O fracasso de Cuba não está, então, nas sanções, mas no passado Castrista materializado nas péssimas infraestruturas, no declínio das cidades e na baixa produtividade, mas também na mentalidade da direção que tem muito medo de perder o controle. O regime cubano não está ferrado porque está cercado (na verdade nunca foi, sempre teve sócios, aliados, financiadores e cúmplices, sempre comprou, vendeu, alugou seus médicos e recebeu remessas, turistas e investimentos) está destruído porque não tem capacidade de se reformar, porque está fixada no passado e, até mesmo, fez dessa incapacidade de se transmutar uma fonte de orgulho, uma bandeira: a glorificação da pobreza sagrada, o suposto comunitarismo romântico, a poética decadência das cidades, a estetização da miséria, a retórica da boa pobreza é uma forma de reverter, na narrativa, aquele fracasso civilizacional que não nasceu em Washington, mas em Havana, e é tão cubano quanto Rum, o Tabaco e o Son [4].
[1] Fracasso da meta de 10 milhões de toneladas na Safra açucareira de 1970.
[2] A Lei Helms-Burton restringiu ainda mais os cidadãos dos Estados Unidos de fazer negócios em ou com Cuba, e determinou restrições ao fornecimento de assistência pública ou privada a qualquer governo sucessor em Havana.

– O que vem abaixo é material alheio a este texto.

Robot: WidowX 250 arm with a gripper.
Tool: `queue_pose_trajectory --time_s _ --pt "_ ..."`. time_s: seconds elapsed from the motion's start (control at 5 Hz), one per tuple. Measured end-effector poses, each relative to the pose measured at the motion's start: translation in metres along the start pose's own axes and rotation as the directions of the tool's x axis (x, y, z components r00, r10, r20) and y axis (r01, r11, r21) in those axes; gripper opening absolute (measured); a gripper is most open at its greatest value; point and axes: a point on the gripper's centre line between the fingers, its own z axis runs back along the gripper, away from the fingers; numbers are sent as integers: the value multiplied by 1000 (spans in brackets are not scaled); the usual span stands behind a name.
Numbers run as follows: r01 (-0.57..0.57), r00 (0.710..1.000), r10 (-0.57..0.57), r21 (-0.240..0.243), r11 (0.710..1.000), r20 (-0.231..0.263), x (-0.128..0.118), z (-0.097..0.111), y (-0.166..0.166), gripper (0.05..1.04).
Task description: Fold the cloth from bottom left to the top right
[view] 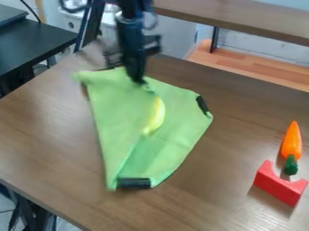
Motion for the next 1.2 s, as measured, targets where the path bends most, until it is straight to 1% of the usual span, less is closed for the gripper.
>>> queue_pose_trajectory --time_s 0.2,0.4,0.6,0.8,1.0,1.2 --pt "3 1000 -3 5 1000 27 -12 -6 -39 59" --pt "-11 999 10 31 999 31 -25 -18 -65 82" --pt "19 999 -19 25 1000 25 -43 -19 -91 237" --pt "73 996 -75 32 997 53 -59 -13 -106 500" --pt "122 988 -118 -32 992 96 -71 -8 -125 801" --pt "144 981 -123 -141 979 149 -71 19 -152 993"
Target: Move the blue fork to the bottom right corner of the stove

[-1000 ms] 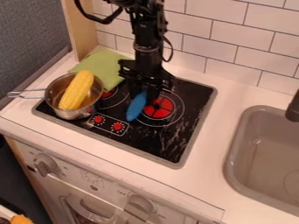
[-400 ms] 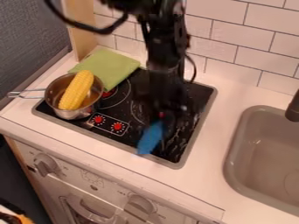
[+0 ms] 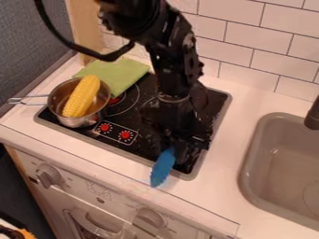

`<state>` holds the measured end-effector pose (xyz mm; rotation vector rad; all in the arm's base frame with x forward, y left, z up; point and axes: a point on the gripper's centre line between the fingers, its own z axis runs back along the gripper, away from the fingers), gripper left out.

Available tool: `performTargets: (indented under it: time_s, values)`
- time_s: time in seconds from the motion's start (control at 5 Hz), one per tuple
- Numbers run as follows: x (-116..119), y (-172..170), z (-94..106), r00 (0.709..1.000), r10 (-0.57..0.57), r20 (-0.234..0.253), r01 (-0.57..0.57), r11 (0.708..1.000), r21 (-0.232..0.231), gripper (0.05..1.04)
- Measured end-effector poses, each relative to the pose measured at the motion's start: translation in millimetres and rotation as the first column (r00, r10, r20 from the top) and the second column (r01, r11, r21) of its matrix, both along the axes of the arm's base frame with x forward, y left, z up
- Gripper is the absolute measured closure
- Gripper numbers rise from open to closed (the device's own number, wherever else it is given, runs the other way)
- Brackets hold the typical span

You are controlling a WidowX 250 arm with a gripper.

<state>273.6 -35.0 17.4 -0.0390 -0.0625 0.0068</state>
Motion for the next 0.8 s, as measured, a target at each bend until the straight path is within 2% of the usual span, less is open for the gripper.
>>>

[3] Jacobo Arbenz Guzmán foi um político, militar e presidente da Guatemala de 1951 a 1954. Encabeçou uma revolução democrática na Guatemala, e logo virou protetor do governo contra a ala autoritária do exército e, quando presidente iniciou uma reforma agrária. Recusou virar “homem forte” da Guatemala, como exigia o embaixador americano o que levou a que fosse aprovada pelo Eisenhower a Operação PB Success, que causou o derrocamento do Arbenz e uma onda de autoritarismo que liquidou vários governos democráticos e reformistas na America latina.
[4] O Son cubano é um gênero de música e dança que se originou nas terras altas do leste de Cuba durante o final do século XIX. É um gênero sincrético que combina elementos melódicos e instrumentos musicais de origem espanhola e ritmos e instrumentos africanos. Ao longo do século XX a música cubana inseminou todo o caribe dando origem ao movimento musical conhecido como Salsa enquanto que formas, mas tradicionais permaneceram na ilha.